I am using a CentOS 7.5 instance in AWS which has 16 CPUs and 32GB memory. I found when I run the following command, the whole system will be unresponsive, I cannot run any commands on it anymore, cannot even establish a new SSH session (but can still ping it). And I do not see OOM killer triggered at all, it seems the whole system just hang forever.
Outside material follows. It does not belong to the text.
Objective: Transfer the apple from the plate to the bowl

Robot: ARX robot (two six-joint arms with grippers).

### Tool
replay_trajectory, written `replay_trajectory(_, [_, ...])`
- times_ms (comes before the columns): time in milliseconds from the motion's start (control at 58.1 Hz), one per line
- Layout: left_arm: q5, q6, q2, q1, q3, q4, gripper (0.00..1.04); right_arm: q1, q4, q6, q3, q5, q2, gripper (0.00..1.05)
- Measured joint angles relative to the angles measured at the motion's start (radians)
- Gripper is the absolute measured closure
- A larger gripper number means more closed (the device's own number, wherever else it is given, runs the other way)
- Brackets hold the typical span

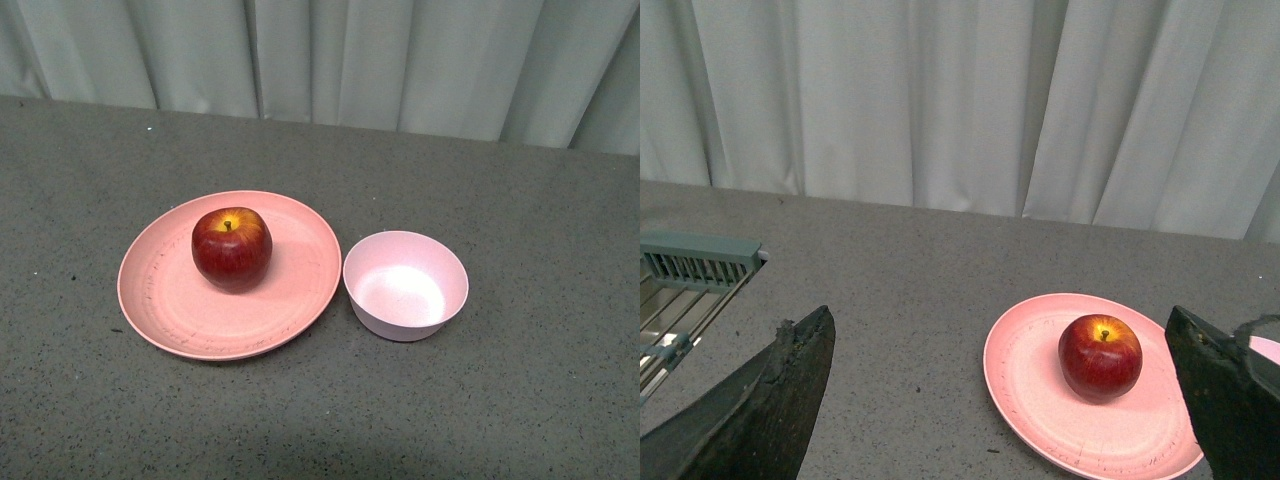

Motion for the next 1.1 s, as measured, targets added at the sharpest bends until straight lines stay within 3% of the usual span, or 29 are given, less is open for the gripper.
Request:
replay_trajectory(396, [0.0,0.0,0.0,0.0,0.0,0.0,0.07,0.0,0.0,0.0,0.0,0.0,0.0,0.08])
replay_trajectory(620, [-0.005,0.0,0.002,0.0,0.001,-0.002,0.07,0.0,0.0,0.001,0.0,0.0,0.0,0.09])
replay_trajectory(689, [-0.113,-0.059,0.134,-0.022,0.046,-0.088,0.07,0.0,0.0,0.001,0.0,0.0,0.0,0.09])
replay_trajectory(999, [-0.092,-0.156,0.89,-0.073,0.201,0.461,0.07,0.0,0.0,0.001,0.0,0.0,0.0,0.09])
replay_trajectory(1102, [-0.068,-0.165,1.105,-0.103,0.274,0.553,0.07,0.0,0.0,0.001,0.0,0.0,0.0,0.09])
stress --vm 1 --vm-bytes 29800M --vm-hang 0
However if I run stress --vm 1 --vm-bytes 29850M --vm-hang 0
to consume a bit more memory (50MB), OOM kill will be successfully triggered (I can see it in dmesg
). And if I run the stress
command to consume less memory than 29800MB (e.g. stress --vm 1 --vm-bytes 29700M --vm-hang 0
), the system will be responsive (and no OOM kill) and I can run any commands as usual.
So it seems 29800MB
is a "magic number" for this instance, if I run stress
command to use more memory than it, the command will be OOM killed, and if I run stress
command to use less memory than it, everything is OK, if I run stress
command to just use 29800MB memory, the whole system will be unresponsive. And I also observed the same behavior in Linux host with different spec, e.g. in a CentOS 7.5 instance which has 72 CPUs and 144GB memory, the "magic number" is "137600MB".
My question is, why won't OOM kill be triggered when the "magic number" of memory is used?